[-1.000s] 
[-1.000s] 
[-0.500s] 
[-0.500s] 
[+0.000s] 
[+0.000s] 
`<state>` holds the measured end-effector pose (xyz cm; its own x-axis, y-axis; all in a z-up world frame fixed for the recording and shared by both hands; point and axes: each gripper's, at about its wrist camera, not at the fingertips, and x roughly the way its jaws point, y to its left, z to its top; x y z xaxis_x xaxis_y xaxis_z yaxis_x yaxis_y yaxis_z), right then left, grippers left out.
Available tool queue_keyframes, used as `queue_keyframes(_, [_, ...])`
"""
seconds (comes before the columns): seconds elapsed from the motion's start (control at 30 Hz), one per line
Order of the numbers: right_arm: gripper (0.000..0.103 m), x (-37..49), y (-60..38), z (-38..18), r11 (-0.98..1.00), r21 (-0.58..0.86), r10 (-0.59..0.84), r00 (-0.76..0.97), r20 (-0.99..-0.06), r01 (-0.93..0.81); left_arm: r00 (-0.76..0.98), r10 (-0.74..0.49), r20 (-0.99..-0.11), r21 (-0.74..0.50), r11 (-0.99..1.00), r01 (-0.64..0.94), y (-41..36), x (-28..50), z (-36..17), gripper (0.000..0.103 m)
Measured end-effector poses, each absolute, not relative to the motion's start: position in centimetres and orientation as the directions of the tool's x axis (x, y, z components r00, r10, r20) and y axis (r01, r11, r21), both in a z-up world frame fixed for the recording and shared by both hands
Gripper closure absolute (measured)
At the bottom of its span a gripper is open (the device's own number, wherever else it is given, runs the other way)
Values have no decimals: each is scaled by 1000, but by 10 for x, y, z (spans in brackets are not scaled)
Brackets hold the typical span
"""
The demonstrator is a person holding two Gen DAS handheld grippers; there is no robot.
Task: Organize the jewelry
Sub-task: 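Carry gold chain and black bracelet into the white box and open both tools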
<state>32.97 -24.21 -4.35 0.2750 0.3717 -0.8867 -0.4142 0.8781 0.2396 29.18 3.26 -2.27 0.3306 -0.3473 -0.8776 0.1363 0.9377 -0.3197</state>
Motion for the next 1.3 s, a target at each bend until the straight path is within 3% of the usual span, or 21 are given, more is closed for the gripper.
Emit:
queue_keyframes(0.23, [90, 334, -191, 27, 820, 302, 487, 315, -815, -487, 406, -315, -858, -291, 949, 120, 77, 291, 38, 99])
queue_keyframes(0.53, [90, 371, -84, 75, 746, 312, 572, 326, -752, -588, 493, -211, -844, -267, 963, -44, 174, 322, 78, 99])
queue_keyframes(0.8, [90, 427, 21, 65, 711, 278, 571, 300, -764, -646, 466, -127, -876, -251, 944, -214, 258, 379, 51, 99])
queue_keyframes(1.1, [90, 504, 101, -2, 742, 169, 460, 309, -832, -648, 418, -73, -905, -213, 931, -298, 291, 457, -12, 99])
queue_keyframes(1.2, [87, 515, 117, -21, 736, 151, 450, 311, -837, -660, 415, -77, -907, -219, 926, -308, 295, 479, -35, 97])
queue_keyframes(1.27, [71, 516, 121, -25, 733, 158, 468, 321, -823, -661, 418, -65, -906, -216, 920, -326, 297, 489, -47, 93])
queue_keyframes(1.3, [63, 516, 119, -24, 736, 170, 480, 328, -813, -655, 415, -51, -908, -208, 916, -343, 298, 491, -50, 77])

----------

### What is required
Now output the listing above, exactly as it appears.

### Response to this task
[-1.000s] 
[-1.000s] 
[-0.500s] 
[-0.500s] 
[+0.000s] 
[+0.000s] 
`<state>` holds the measured end-effector pose (xyz cm; its own x-axis, y-axis; all in a z-up world frame fixed for the recording and shared by both hands; point and axes: each gripper's, at about its wrist camera, not at the fingertips, and x roughly the way its jaws point, y to its left, z to its top; x y z xaxis_x xaxis_y xaxis_z yaxis_x yaxis_y yaxis_z), right then left, grippers left out.
Available tool queue_keyframes, used as `queue_keyframes(_, [_, ...])`
"""
seconds (comes before the columns): seconds elapsed from the motion's start (control at 30 Hz), one per line
Order of the numbers: right_arm: gripper (0.000..0.103 m), x (-37..49), y (-60..38), z (-38..18), r11 (-0.98..1.00), r21 (-0.58..0.86), r10 (-0.59..0.84), r00 (-0.76..0.97), r20 (-0.99..-0.06), r01 (-0.93..0.81); left_arm: r00 (-0.76..0.98), r10 (-0.74..0.49), r20 (-0.99..-0.11), r21 (-0.74..0.50), r11 (-0.99..1.00), r01 (-0.64..0.94), y (-41..36), x (-28..50), z (-36..17), gripper (0.000..0.103 m)
Measured end-effector poses, each absolute, not relative to the motion's start: position in centimetres and orientation as the directions of the tool's x axis (x, y, z components r00, r10, r20) and y axis (r01, r11, r21), both in a z-up world frame fixed for the recording and shared by both hands
Gripper closure absolute (measured)
At the bottom of its span a gripper is open (the device's own number, wherever else it is given, runs the other way)
Values have no decimals: each is scaled by 1000, but by 10 for x, y, z (spans in brackets are not scaled)
Brackets hold the typical span
"""
The demonstrator is a person holding two Gen DAS handheld grippers; there is no robot.
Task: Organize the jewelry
Sub-task: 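Carry gold chain and black bracelet into the white box and open both tools
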<state>32.97 -24.21 -4.35 0.2750 0.3717 -0.8867 -0.4142 0.8781 0.2396 29.18 3.26 -2.27 0.3306 -0.3473 -0.8776 0.1363 0.9377 -0.3197</state>
Motion for the next 1.3 s, a target at each bend until the straight path is within 3% of the usual span, or 21 are given, more is closed for the gripper.
Emit:
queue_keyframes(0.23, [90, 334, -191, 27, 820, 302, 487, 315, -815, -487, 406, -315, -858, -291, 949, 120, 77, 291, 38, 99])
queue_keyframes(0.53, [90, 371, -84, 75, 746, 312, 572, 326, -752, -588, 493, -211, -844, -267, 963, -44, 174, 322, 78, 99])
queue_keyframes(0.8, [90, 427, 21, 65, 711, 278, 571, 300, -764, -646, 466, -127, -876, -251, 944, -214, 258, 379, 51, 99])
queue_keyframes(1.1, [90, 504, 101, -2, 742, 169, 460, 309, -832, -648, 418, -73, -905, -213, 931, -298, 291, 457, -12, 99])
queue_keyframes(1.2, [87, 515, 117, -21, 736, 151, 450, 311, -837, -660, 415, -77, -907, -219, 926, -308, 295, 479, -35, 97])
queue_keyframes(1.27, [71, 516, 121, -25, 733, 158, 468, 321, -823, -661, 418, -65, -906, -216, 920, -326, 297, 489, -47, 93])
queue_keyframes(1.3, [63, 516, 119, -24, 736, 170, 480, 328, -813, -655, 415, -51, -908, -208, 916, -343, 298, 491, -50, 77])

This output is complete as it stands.